Variable	All (N = 43)	Exercise Training (n = 27)	Stretching (n = 16)
Sex, n male (% male)	24 (56)	15 (56)	9 (56)
Age, y	46.9 (1.2)	47.6 (1.3)	45.9 (2.2)
Ethnicity/race, n (%)
White	32 (74)	22 (81)	10 (63)
African American	8 (19)	4 (15)	4 (9)
Hispanic/Other	3 (7)	1 (4)	2 (5)
Education, y	15.4 (0.3)	15.6 (0.3)	15.1 (0.6)
Weight, kg	103.3 (2.7)	105.6 (3.0)	99.3 (5.0)
BMI, kg/m2	34.8 (0.9)	35.5 (1.2)	33.6 (1.4)
Total body fat, %	41.6 (1.4)	42.1 (1.9)	40.6 (1.9)
Trunk body fat, %	45.3 (1.2)	46.3 (1.6)	43.6 (1.5)
Previous OSA dx, n (%)	24 (56)	14 (52)	10 (63)
Previous OSA tx, n (%)	17 (40)	9 (33)	8 (50)

All data are presented as mean (standard error) unless otherwise noted. BMI, body mass index; OSA, obstructive sleep apnea. No between-treatment differences were found for any of the baseline participant characteristics.

Expectations and Adherence

There were no statistically significant differences between treatments regarding expectations for improvement in OSA severity or overall sleep quality. However, participants allocated to the exercise training treatment expressed slightly greater satisfaction with their treatment allocation compared to control (exercise: 4.6 ± 0.2, stretching: 4.0 ± 0.3; t₄₁ = −2.12, P = 0.04).

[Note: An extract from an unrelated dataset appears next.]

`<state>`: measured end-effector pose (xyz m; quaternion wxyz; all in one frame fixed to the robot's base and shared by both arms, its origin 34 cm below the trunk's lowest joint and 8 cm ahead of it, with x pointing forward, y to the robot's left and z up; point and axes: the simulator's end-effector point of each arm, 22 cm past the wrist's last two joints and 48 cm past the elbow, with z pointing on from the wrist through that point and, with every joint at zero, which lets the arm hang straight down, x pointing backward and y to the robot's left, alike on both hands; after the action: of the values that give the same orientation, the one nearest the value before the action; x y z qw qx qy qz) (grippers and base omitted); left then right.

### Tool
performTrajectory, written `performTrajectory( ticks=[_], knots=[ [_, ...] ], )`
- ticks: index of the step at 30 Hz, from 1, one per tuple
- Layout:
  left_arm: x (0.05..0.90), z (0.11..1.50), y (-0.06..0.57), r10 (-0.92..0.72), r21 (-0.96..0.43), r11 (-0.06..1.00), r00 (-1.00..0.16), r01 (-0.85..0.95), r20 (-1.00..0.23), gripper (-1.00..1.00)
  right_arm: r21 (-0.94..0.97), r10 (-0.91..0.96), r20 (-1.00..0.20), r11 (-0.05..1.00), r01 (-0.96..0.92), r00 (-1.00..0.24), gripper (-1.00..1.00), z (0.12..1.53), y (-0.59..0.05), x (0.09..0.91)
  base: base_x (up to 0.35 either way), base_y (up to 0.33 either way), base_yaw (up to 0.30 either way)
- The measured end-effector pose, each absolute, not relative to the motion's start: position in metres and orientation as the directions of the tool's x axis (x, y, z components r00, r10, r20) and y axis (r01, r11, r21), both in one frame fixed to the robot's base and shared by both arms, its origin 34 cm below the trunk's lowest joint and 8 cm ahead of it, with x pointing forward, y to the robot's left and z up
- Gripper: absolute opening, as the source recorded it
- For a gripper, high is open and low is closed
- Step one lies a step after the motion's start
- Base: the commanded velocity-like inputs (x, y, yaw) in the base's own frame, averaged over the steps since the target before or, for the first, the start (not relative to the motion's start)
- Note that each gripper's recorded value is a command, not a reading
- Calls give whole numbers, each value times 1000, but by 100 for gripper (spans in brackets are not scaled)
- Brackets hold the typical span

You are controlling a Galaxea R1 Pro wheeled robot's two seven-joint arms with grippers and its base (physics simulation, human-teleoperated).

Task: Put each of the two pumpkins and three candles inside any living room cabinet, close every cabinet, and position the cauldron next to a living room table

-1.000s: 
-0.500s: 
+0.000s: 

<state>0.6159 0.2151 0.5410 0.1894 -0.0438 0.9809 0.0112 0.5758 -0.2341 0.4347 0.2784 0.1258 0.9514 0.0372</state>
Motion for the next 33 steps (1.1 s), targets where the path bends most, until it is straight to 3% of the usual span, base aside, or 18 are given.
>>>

Exercise training participants attended 87.0% ± 3.7% of the prescribed sessions, completing 81.7% ± 4.3% of the prescribed 12-week aerobic dose at 64.4% ± 2.3% of HRR, and completing 77.5% ± 4.6% of the prescribed 12-week resistance dose. Stretching participants attended 79.7% ± 5.2% of their prescribed sessions. Adherence, defined as rate of attendance, did not differ between the 2 treatments.

Exercise training participants who completed the 12-week intervention (n = 24) attended 93.1% ± 1.7% of the prescribed sessions. They completed 88.6% ± 2.1% of the prescribed aerobic activity dose at 63.3% ± 2.2% of HRR, and completed 84.4% ± 2.9% of the prescribed resistance training dose. Participants (n = 14) who completed the stretching program attended 86.9% ± 2.0% of their prescribed sessions, which was a significantly lower rate of attendance than the exercise training participants who completed treatment (t₃₆ = −2.30, P = 0.03).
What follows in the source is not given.